Thermo-photodynamic perspective of the simultaneous S-Scheme ternary heterostructure through Ag3VO4 shuttle for the increased photo-redox ability

A binary heterostructure bearing Ag3VO4 and InVO4 is deposited over a 2D gC3N4 nano-bed through a multistep hydrothermal technique. Though the synthesis is non-directional, the formation of the junction is governed through Ag3VO4 acting as a shuttle for charge transfer between InVO4 and gC3N4. Vacant d-orbital in the Ag3VO4 accommodated the incoming ⊡ electrons from gC3N4 forming a covalent bond through Agostic interactions and was as exhibited through DFT calculation. The chosen materials possessed dielectric, absorption, and extinction coefficient in both the low to high energy domain. Hence their amalgamation inserted robust light-harvesting properties.

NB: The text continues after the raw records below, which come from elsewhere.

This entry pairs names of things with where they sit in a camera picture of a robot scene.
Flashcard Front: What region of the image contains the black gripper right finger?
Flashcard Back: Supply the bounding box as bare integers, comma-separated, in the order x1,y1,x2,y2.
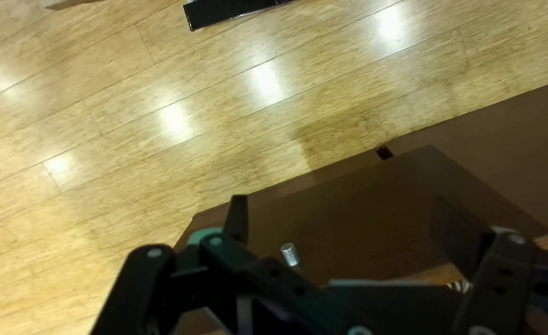
429,196,548,335

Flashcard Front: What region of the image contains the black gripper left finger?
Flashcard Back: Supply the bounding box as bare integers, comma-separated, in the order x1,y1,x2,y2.
91,196,374,335

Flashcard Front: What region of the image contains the silver drawer knob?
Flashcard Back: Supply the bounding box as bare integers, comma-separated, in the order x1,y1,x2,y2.
279,243,300,269

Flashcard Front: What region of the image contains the open wooden drawer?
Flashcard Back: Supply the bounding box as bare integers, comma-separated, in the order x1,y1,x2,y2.
175,144,548,298

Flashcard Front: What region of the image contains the black object on floor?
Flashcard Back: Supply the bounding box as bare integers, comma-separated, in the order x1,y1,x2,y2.
182,0,291,30

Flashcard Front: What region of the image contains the dark wooden shelf cabinet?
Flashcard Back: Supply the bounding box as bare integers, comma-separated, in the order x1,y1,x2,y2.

A 3D-2D Vandarwall junction among the binary material and the gC3N4 nano-bed has created a hierarchical attachment that resulted in a strong interfacial double layer in each junction with an internal electric field and has prevented the exciton recombination. The holistic S-scheme configuration responsible for the charge transfer was revealed. A thermo-chemodynamical understanding of photocatalysis during the MB degradation has shown the superiority of the diffusion control during the removal. The enhanced reduction potential of the Ag3VO4 center and the catalytic center has imparted higher stabilization of the transition state that resulted in lower activation energy for MB removal.